NEW DELHI: The Enforcement Directorate (ED) has provisionally attached assets worth approximately Rs 186 crore under the anti-money laundering law related to a bank loan fraud case against Dewan Housing Finance Corporation Ltd (DHFL) and its promoters.
The attached assets, under the Prevention of Money Laundering Act (PMLA), include 154 flats and movable assets representing receivables tied to 20 flats in Mumbai, according to an agency statement.
The total value of the seized properties stands at Rs 185.84 crore. The order, issued by the Mumbai zonal office of the ED, was dated September 5.

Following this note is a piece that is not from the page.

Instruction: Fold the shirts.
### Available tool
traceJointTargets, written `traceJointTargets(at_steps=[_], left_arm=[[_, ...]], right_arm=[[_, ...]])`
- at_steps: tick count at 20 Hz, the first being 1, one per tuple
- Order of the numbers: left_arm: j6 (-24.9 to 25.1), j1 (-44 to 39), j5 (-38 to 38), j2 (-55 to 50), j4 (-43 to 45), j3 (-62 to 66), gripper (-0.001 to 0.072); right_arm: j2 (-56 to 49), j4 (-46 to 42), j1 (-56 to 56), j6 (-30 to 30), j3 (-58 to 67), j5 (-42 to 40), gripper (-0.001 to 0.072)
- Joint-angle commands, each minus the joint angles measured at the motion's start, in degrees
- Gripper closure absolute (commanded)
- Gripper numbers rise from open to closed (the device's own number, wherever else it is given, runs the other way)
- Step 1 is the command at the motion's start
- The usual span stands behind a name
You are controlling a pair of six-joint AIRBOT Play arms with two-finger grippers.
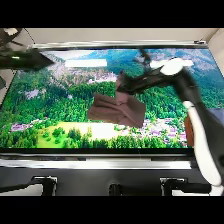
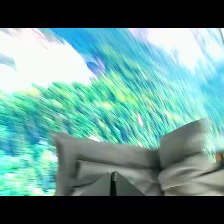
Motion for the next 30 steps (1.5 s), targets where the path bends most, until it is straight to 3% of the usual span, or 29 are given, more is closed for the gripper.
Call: traceJointTargets(at_steps=[1,3,4,5,6,10,12,14,16,18,20,24,25,26,28,29,30], left_arm=[[0.02,7.23,-2.27,7.82,1.62,0.00,0.0682],[0.20,7.23,-2.27,9.77,1.62,0.00,0.0682],[0.22,6.86,-2.27,10.25,1.64,0.00,0.0682],[0.22,6.51,-2.29,10.38,1.62,0.00,0.0682],[0.24,6.23,-2.29,10.27,1.64,0.00,0.0682],[1.31,6.23,-2.27,10.16,1.64,-1.11,0.0682],[1.36,6.23,-2.23,10.16,1.64,-1.84,0.0682],[1.51,6.23,-2.23,10.16,1.64,-2.10,0.0682],[1.51,6.23,-2.23,10.16,1.64,-2.08,0.0682],[1.51,6.23,-2.23,10.16,1.64,-2.08,0.0681],[1.49,6.23,-2.23,10.16,1.62,-2.08,0.0681],[1.49,6.23,-2.21,10.16,1.62,-2.08,0.0681],[1.49,6.23,-2.21,10.14,1.62,-2.08,0.0681],[1.51,6.23,-2.21,10.16,1.62,-2.08,0.0681],[1.53,6.23,-2.19,10.14,1.64,-2.08,0.0681],[1.53,6.23,-2.16,10.14,1.64,-2.08,0.0681],[1.53,6.23,-2.16,10.14,1.64,-2.08,0.0682]], right_arm=[[-8.57,6.67,6.34,0.57,0.07,-10.67,0.0662],[-11.69,12.04,7.34,1.84,0.07,-12.83,0.0642],[-12.68,13.42,7.67,2.51,0.07,-13.88,0.0364],[-13.20,14.32,7.72,2.78,0.07,-14.51,0.0020],[-13.03,13.99,7.32,2.84,0.07,-14.64,-0.0002],[-8.39,7.78,0.74,3.04,0.07,-11.04,0.0010],[-4.68,-4.50,-5.07,6.25,0.07,-4.70,0.0013],[-2.64,-21.51,-11.63,11.50,0.02,7.45,0.0019],[-2.84,-27.76,-16.72,12.24,-3.58,15.78,0.0019],[-2.89,-19.37,-20.31,11.67,-12.46,13.92,0.0021],[-3.02,-10.43,-20.44,8.17,-20.37,6.08,0.0039],[-5.97,-0.87,-18.03,2.62,-25.31,-0.13,0.0041],[-6.60,0.70,-17.70,0.87,-25.31,-1.66,0.0069],[-6.69,2.16,-17.33,0.11,-25.31,-3.23,0.0234],[-6.64,5.16,-16.98,-0.85,-25.29,-5.14,0.0490],[-6.56,6.80,-17.07,-3.06,-25.14,-4.46,0.0668],[-6.23,8.15,-17.59,-5.55,-24.57,-3.13,0.0661]])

The investigation stems from a CBI FIR against DHFL, its promoters Kapil Wadhawan and Dheeraj Wadhawan, and others, for allegedly deceiving a consortium of 17 banks led by the Union Bank of India.
The accused reportedly engaged in “siphoning off” and “misappropriation” of bank loan funds by falsifying DHFL’s financial records, leading to defaults on bank loans.
During 2017-18, the Wadhawan brothers allegedly conspired to divert DHFL funds through shell companies for fraudulent trading in DHFL shares, the ED asserted.
These trades were allegedly organized in advance to manipulate the share price and volume of DHFL’s publicly listed stock, the statement noted.
Prior to this order, the ED had already attached assets worth Rs 70.39 crore in this case, bringing the total attachment to Rs 256.23 crore.
A chargesheet was submitted by the ED in April before a special PMLA court in Mumbai.